« La solution à deux États est toujours techniquement possible »
Le président de l’université palestinienne Al-Quds, Arnan Bashir, veut toujours croire à une option pourtant rendue de plus en plus difficile par la colonisation.
dans l’hebdo N° 1501-1502 Acheter ce numéro
L’université qu’il dirige est au cœur de Jérusalem-Est, dans une petite rue sinueuse grouillante de vie, où les échoppes d’épices le disputent aux boutiques de bondieuseries. De son vaste bureau tout en arcades, on devine la coupole de la mosquée Al-Aqsa. Pour Arnan Bashir, la quarantaine, professeur de philosophie et de sciences politiques, les 70 ans de l’État d’Israël, c’est avant tout 70 ans de la Naqba (la « Catastrophe »).

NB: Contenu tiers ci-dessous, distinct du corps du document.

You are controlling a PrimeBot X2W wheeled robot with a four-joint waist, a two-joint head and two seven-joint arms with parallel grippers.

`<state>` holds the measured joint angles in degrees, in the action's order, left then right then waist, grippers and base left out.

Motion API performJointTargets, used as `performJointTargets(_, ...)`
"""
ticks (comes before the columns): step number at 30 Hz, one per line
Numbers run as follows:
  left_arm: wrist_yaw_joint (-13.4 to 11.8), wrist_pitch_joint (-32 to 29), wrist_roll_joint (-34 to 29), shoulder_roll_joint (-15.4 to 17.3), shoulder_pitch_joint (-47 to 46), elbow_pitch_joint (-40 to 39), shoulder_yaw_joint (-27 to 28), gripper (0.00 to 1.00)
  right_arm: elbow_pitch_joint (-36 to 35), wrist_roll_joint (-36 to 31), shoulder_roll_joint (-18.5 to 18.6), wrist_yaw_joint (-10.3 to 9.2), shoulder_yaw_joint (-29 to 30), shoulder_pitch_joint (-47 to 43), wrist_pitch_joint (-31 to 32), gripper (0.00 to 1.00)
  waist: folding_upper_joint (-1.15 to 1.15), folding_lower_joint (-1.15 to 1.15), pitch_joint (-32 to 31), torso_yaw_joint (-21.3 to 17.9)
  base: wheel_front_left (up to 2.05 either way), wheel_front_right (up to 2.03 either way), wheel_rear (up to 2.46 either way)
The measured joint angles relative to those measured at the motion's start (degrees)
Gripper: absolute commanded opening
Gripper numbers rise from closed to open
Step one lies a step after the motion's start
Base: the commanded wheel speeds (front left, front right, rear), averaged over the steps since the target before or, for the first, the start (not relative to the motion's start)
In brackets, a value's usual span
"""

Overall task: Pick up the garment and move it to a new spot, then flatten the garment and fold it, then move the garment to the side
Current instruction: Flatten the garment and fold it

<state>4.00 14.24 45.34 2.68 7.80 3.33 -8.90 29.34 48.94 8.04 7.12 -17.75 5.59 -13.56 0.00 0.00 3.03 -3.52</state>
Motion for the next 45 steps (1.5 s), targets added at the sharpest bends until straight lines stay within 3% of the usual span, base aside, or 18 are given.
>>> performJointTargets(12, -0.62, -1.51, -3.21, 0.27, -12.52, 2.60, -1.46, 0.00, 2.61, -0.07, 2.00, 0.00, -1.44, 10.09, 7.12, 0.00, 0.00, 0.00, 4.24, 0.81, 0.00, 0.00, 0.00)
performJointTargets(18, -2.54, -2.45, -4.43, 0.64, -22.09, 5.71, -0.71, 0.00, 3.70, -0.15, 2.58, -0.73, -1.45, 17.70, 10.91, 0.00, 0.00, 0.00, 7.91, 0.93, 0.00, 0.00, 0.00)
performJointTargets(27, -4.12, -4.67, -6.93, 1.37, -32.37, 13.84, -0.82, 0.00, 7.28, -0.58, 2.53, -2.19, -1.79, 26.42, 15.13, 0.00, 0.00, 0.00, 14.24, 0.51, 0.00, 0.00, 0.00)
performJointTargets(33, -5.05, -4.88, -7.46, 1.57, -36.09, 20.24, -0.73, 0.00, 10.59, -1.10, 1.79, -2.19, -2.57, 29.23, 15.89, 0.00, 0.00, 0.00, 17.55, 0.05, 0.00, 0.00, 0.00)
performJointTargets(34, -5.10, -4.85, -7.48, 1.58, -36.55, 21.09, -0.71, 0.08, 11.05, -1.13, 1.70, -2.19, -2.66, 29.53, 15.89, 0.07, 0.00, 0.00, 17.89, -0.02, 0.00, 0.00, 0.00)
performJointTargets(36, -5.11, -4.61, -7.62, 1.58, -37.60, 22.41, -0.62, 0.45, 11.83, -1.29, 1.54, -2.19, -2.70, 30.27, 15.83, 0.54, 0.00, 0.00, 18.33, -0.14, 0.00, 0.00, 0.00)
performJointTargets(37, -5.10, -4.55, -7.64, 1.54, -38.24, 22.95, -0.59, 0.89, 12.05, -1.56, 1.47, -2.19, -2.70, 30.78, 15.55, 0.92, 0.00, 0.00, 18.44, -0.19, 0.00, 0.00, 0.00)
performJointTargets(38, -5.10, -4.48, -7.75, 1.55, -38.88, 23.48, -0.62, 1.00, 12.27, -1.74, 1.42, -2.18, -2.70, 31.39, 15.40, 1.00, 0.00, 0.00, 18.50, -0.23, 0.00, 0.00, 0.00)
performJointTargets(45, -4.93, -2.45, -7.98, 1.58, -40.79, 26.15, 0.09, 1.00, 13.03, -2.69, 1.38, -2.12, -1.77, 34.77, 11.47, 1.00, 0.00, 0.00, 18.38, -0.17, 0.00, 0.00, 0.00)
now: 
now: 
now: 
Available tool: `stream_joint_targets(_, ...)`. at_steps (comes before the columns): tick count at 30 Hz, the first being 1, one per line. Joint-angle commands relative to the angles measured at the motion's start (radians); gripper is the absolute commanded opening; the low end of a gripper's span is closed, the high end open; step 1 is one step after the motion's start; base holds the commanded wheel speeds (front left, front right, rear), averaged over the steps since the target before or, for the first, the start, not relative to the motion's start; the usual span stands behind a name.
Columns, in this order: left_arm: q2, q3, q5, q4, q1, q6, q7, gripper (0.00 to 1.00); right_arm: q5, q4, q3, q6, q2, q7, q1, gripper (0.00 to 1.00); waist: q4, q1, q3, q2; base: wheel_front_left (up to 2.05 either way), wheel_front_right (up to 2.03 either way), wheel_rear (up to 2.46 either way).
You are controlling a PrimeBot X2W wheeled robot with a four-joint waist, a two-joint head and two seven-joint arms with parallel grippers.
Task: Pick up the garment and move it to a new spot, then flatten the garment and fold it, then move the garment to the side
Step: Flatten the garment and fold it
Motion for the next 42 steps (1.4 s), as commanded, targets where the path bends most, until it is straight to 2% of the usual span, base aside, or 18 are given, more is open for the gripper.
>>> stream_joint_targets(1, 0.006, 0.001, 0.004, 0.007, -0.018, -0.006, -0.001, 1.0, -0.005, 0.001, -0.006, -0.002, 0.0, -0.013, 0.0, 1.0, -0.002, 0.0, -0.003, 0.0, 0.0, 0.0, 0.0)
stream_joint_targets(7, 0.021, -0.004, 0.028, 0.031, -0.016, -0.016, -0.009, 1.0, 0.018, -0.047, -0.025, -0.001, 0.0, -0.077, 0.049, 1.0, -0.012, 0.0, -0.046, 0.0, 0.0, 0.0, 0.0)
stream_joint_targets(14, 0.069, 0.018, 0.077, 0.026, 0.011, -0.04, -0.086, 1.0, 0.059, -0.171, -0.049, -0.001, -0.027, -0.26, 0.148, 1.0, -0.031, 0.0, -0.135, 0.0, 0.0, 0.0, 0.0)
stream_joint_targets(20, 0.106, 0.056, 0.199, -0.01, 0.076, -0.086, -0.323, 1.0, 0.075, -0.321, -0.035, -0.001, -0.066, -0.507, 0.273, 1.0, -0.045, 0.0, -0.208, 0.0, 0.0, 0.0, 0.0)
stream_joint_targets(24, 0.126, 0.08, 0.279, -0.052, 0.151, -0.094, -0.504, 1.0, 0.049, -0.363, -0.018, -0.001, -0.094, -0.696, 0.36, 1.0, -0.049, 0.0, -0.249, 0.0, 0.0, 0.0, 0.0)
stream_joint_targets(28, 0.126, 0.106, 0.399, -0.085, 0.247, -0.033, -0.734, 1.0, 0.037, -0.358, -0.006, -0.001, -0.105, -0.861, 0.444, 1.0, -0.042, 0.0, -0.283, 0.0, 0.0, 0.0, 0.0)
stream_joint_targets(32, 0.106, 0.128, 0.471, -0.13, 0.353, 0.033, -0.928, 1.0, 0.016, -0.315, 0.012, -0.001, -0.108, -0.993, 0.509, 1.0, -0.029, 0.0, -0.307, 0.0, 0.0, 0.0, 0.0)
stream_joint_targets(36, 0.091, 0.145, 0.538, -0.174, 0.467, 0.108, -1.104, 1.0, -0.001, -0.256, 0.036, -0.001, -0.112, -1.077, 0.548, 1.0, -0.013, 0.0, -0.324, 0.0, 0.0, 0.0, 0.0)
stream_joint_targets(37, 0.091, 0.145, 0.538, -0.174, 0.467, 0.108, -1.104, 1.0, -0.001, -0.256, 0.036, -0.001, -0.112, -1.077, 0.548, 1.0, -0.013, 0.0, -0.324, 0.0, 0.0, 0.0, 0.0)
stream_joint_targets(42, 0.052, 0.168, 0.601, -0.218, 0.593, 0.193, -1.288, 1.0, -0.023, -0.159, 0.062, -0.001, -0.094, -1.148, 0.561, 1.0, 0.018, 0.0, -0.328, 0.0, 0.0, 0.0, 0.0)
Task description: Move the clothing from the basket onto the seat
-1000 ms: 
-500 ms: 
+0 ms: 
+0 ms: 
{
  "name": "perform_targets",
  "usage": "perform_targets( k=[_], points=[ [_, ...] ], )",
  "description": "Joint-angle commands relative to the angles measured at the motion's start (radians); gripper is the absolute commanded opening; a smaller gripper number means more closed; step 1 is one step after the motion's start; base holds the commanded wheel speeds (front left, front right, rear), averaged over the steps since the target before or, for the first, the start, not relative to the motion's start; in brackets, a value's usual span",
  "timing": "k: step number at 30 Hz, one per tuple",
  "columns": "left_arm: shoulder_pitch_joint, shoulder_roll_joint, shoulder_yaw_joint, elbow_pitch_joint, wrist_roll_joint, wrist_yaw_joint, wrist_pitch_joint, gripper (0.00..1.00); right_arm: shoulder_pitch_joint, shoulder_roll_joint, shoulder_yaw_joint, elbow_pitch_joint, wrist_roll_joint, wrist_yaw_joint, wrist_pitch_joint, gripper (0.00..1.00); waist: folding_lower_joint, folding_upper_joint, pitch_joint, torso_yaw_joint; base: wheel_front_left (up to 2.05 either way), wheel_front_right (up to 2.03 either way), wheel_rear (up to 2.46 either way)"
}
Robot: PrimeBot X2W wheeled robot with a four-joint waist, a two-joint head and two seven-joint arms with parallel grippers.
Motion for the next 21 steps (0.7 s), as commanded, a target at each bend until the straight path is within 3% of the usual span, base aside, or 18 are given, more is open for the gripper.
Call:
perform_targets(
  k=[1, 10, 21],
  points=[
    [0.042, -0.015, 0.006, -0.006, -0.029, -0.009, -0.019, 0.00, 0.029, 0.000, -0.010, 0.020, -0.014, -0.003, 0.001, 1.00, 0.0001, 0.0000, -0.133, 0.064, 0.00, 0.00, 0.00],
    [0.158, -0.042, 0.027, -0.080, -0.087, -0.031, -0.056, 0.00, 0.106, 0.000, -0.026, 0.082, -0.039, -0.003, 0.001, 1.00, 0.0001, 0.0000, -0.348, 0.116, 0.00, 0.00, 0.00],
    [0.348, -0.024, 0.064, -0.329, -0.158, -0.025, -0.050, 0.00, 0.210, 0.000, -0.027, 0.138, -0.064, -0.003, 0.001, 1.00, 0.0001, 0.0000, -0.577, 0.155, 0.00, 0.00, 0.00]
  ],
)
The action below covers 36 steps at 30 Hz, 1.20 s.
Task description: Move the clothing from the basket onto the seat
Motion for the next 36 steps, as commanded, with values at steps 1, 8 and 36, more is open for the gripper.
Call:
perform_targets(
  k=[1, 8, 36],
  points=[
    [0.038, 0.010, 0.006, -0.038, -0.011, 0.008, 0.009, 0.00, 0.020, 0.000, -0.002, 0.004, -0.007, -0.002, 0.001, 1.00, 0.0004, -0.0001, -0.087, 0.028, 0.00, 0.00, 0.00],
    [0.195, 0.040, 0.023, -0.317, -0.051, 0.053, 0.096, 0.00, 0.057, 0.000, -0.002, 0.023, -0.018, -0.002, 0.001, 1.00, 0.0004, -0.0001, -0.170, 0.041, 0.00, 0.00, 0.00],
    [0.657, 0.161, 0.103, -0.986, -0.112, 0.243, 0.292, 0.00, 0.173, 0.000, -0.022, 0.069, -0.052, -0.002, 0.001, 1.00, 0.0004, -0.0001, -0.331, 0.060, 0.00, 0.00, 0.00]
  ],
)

Que ressentent les Palestiniens alors qu’Israël fête ses 70 ans d’existence ?
Arnan Bachir : Les sentiments sont confus. Ils sont fatigués. Ils veulent obtenir la totalité de leurs droits dans leur pays, alors qu’ils sont tenus pour des citoyens de seconde catégorie. Il n’y a actuellement aucune possibilité d’égalité des droits pour eux. Ils ont le sentiment de payer le prix fort, et injuste, d’une erreur des Européens. C’est un jour triste qui nous rappelle que nous avons perdu plus de la moitié de notre pays, surtout nos terres agricoles, auxquelles nous n’avons plus accès.
Personnellement, comment avez-vous été touché par la Naqba ?
La famille de ma mère – des commerçants – venait de Naplouse mais vivait depuis le début du XIXe siècle à Jérusalem. Avant 1948, tous leurs magasins, leurs biens, leurs marchandises étaient dans Jérusalem-Ouest. Ils n’y ont plus accès. Ils ont perdu 90 % de leur fortune et patrimoine, et on ne peut rien faire pour les récupérer. Pareil pour mon grand-père. La plupart des Palestiniens sont dans cette situation.
Les Palestiniens croient-ils encore en une solution à deux États ?
Ils ont encore cet espoir, et c’est techniquement toujours possible, mais ils ont le sentiment que la partie israélienne n’a plus cette volonté politique. Regardez ce qui se passe sur le terrain avec les nouvelles colonies chaque jour plus nombreuses. La situation est désespérée. À Jérusalem, il y a des soldats tous les dix mètres, ce n’est pas normal !
Quelles seraient les conditions pour bâtir ces deux États ?
Ce qui est important, c’est que les Palestiniens puissent être réellement libres, qu’ils puissent déterminer seuls leur destin et avoir le contrôle et la souveraineté de leur terre. Par ailleurs, ils doivent obtenir une compensation juste, un dédommagement sérieux pour tout ce qu’ils ont perdu. Pas la peine de puiser dans les réserves d’un seul État pour cela. La communauté internationale ou l’ONU peuvent se mettre d’accord. C’est fondamental et incontournable.
Arabes israéliens et Palestiniens ont-ils, selon vous, une opinion différente sur cette question ?
Non, je ne le pense pas.
Ne s’oriente-t-on pas vers une annexion à partir de laquelle les Palestiniens devront se battre pour la reconnaissance de leurs droits ?
Vu la politique actuelle d’Israël, j’opte en effet pour cette hypothèse. Avec une bataille très longue et très rude pour les droits.
Les Palestiniens ont-ils encore confiance dans le Fatah ?
Oui. Il n’y a aucune autre option constitutionnelle et démocratique pour les Palestiniens. Le Hamas est un parti théocratique. Malgré sa corruption endémique, le Fatah reste un parti laïque et libéral qui peut diriger la Palestine.
Mais peut-il encore discuter d’égal à égal avec le gouvernement israélien ?
Personne n’a jamais discuté d’égal à égal avec Israël.
Quels sont, selon vous, les obstacles majeurs à la paix et à une future solution durable ?
La seule chose qui bloque toute avancée, toute négociation, c’est l’absence de réelle volonté politique pour trouver une solution du côté israélien. Les faits le prouvent.
Les intellectuels des deux côtés peuvent-ils apporter une solution ?
Je ne le pense pas, car les intellectuels ne sont pas des personnes très pragmatiques. Trouver une solution à ce conflit qui s’embourbe est le travail des activistes et des politiques, lorsqu’ils sont créatifs et novateurs. Pour ma part, je rêve d’un État palestinien démocratique avec un accès libre aux lieux de culte historiques, où l’on pourrait aller et venir librement, où l’on aurait une égalité totale de droits et un accès à nos archives. Je ne me souviens pas d’une période de notre histoire récente, même sous mandat britannique, où les Palestiniens avaient aussi peu de droits civiques.
Arnan Bashir Président de l’Université d’études de Jérusalem.